The good thing about this is the AI makes use of the stacking and makes unit micromanagement a tad less annoying while not bringing back stacks of doom.

I wonder if this can be applied to religious units as well...
 
Honestly, I remember grouping units in warcraft 2, so the formation idea was possible in games over 2 decades ago. There really is no reason why you can't just select a group of units near each other. I think you could even do it in civ4, but I could be remembering wrong.
 
Honestly, I remember grouping units in warcraft 2, so the formation idea was possible in games over 2 decades ago. There really is no reason why you can't just select a group of units near each other. I think you could even do it in civ4, but I could be remembering wrong.

Civ4 had nothing to do. Units didnt need a tile back then, you just put all your 50 units in 1 tile, and then each of them attacked against the enemies stack.
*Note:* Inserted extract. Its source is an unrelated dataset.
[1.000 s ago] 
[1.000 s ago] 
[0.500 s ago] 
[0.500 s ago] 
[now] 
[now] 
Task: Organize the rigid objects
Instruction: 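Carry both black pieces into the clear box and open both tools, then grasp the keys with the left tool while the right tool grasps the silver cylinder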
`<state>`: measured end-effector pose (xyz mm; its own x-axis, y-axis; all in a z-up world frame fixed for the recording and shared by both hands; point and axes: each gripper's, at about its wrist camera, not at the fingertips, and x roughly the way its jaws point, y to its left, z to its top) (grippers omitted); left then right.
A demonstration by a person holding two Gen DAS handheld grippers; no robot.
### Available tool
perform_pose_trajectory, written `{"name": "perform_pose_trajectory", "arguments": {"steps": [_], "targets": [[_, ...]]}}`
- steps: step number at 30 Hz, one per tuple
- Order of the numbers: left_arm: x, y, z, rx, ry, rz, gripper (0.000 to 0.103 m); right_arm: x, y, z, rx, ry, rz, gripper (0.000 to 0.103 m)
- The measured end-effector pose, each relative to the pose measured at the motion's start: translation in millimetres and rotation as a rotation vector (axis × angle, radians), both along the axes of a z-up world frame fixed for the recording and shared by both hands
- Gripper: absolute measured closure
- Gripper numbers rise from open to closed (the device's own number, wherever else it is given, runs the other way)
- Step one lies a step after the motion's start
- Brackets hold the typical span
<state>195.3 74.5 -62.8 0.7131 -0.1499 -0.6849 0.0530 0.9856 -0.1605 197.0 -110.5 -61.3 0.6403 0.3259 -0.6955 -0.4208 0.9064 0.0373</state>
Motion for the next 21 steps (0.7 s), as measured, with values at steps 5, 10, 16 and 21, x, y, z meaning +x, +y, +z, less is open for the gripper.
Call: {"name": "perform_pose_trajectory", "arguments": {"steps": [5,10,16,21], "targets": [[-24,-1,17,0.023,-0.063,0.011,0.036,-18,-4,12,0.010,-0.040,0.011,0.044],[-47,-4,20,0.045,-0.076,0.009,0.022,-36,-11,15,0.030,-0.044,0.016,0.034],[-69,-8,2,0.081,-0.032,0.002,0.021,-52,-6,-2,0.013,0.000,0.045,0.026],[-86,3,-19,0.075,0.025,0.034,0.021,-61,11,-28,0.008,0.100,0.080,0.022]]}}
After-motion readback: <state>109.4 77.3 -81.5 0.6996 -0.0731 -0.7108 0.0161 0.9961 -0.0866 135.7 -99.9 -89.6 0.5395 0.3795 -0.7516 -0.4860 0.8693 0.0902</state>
Each time, the unit with the highest defense was used to defend.

And you cant commpare it to warcraft either. The pathing/positions of the units in civ5 and 6 is much more important than on an rts. When you tell a group of units to move in warcraft, it doesnt really matter much how they advance. In civ it means everything. Also, there isnt even space to move more than about 4 units at the same time (using a combat ready path)

I feel you, I hate late game wars bc of how annoying it is to move all the unitls. But there isnt a simple solution. Its the price we pay for having 1upt (1 unit per tile) which makes the strategy much better than when we had stacks of doom.
 
Unit formations are not really compatible with the terrain in Civ VI. Any such formation would effectively be limited to a speed of 1, which would probably make things more tedious than less; either your troops would have to move incredibly slowly, or you'd be constantly forming and unforming the formation. resulting in even more micromanagement.
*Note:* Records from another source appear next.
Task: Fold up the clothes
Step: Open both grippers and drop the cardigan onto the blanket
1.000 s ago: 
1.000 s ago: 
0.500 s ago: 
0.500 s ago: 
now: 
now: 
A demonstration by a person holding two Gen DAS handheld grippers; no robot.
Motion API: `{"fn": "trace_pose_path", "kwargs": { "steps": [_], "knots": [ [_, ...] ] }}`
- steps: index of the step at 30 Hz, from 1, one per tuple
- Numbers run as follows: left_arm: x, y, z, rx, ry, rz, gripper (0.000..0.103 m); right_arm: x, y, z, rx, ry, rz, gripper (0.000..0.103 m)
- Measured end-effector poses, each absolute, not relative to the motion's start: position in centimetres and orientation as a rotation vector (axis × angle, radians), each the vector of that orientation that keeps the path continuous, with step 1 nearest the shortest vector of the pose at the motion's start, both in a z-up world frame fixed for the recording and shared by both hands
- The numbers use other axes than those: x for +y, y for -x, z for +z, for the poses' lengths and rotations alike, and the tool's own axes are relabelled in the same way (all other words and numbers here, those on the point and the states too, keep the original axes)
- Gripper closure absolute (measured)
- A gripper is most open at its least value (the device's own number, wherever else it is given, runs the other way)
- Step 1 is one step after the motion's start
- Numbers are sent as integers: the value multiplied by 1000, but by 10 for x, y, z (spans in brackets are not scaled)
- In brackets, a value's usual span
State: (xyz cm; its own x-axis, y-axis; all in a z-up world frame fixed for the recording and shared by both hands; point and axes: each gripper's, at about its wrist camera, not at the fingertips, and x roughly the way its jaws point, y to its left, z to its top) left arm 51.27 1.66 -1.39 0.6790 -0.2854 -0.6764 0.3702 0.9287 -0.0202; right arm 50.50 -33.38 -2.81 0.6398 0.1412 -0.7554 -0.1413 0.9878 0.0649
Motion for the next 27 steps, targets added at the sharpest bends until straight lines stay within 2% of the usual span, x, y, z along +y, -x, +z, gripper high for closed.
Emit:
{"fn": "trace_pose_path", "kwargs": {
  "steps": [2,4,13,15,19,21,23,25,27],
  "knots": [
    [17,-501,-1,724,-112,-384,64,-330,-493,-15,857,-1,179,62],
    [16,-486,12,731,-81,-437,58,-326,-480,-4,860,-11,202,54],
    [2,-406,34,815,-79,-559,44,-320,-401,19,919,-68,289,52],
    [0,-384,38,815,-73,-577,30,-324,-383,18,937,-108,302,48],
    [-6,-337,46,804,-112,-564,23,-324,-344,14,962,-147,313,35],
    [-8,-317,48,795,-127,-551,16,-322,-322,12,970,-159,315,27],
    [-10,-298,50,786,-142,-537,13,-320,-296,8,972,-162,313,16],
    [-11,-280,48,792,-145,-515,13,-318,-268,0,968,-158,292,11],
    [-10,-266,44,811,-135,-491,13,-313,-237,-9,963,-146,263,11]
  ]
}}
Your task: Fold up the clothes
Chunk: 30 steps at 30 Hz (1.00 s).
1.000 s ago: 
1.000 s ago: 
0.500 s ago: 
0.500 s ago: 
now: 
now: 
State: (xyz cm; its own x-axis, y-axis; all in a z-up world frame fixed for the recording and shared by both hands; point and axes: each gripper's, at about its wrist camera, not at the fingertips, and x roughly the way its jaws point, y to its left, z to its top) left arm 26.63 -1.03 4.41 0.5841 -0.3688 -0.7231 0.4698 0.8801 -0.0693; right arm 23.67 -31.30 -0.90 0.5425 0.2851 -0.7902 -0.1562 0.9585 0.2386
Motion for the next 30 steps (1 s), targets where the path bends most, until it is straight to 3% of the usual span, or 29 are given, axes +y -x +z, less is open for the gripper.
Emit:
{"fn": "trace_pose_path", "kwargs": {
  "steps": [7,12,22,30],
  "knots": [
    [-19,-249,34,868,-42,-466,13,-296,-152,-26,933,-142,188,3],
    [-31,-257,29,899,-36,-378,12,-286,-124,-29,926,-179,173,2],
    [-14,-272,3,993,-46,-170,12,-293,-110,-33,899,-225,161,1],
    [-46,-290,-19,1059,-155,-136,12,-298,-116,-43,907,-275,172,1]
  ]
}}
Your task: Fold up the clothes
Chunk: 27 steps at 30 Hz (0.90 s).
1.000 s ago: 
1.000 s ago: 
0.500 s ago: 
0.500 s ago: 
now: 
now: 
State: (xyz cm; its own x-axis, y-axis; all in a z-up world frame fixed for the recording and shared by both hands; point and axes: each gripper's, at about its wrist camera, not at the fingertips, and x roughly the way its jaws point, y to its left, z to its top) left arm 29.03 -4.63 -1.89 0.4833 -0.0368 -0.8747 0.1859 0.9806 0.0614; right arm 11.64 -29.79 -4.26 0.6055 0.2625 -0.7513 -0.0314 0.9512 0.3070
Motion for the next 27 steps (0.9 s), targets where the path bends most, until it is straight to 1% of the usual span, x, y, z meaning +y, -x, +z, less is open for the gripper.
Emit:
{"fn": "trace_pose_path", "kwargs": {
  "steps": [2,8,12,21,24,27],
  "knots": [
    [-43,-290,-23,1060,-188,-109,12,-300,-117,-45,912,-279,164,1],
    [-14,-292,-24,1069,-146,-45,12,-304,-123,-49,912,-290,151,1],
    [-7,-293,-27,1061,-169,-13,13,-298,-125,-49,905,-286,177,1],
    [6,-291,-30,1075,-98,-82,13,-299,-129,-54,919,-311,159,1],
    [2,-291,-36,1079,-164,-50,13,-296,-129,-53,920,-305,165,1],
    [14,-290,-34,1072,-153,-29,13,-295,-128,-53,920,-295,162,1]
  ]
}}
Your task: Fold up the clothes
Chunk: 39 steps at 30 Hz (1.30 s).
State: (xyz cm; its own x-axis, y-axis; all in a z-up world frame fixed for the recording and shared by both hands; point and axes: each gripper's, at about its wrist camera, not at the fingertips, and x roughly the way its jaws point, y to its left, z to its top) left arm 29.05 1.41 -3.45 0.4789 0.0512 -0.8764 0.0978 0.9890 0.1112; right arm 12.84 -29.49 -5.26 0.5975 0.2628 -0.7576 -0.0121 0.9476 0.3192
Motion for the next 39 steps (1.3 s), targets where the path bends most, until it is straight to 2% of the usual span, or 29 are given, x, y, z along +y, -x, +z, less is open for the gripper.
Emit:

The best way that I know of to handle this problem is to use stacks but then have a separate tactical scale for 1UPT resolution of battles. It works well in games like Age of Wonders, but it would be a dramatic change for Civilization, so I doubt it will ever happen.
 
Unit formations are not really compatible with the terrain in Civ VI. Any such formation would effectively be limited to a speed of 1, which would probably make things more tedious than less; either your troops would have to move incredibly slowly, or you'd be constantly forming and unforming the formation. resulting in even more micromanagement.
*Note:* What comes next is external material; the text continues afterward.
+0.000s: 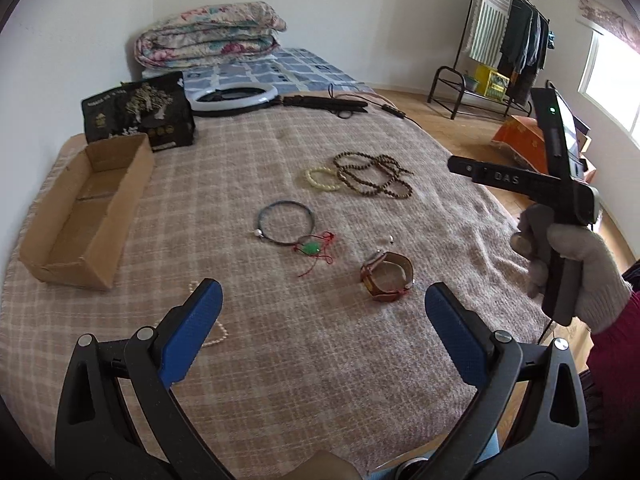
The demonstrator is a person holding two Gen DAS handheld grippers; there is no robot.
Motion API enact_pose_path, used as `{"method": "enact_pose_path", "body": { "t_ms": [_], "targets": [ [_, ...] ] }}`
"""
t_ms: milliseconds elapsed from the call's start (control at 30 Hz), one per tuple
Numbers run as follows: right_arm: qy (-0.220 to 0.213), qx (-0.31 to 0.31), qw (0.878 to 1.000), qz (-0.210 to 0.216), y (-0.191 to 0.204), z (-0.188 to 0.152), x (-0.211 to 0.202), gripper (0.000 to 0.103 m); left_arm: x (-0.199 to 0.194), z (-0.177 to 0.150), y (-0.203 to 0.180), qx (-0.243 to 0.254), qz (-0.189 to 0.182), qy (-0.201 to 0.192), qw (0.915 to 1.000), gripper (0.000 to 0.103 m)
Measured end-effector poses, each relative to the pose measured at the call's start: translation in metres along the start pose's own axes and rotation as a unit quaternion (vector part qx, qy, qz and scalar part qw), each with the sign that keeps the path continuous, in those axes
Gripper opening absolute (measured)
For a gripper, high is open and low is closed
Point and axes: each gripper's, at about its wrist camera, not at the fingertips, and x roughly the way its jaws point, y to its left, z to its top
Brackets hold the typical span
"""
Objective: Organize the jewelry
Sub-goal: 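Close the left gripper on the brown watch while the right gripper grasps the bead necklace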
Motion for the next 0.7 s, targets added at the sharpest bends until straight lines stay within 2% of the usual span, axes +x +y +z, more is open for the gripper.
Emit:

The best way that I know of to handle this problem is to use stacks but then have a separate tactical scale for 1UPT resolution of battles. It works well in games like Age of Wonders, but it would be a dramatic change for Civilization, so I doubt it will ever happen.

I thought that would be the direction for Civ7. Just as they unstacked cities in Civ6, they should move combat off the strategic map.
 
So you changed the AI to make it use it?
No need. The AI appears to already stack the units if they are in different formation classes, as opposed to mods that (only partially) remove the 1UPT limitation globally which allows the player to stack but the AI can't make use of it. The AI still appears to deal with the units individually though, rather than as an actual formation.

Besides, I think allowing 1 melee and 1 ranged unit to stack still keeps the basics of 1UPT tactical gameplay while reducing the problems (a little) by allowing a more concentrated attack or defensive line and reduces the tendency for units to be spread all over the place.

The formation class stacking can potentially also be applied for other types of units (cavalry units, anti-cav etc - need to test this), which results in a stacked combined-arms type of army group.
 
Formations that allow two complimentary units to merge temporarily. Shouldn’t be too different from the link function.

Pike and Shot comes to mind. A separate unit is unnecessary, just group a pikeman with a musketeer, select the formation, and voila. Combined arms.

Attach a fighter escort to your bomber squadron. Join your swordsmen and spearmen in a shieldwall. Maybe two hoplites make a phalanx, or two legions make a testudo. Whatever works.

Then the key as the opposing player is figuring out how to crack these “harder” nuts.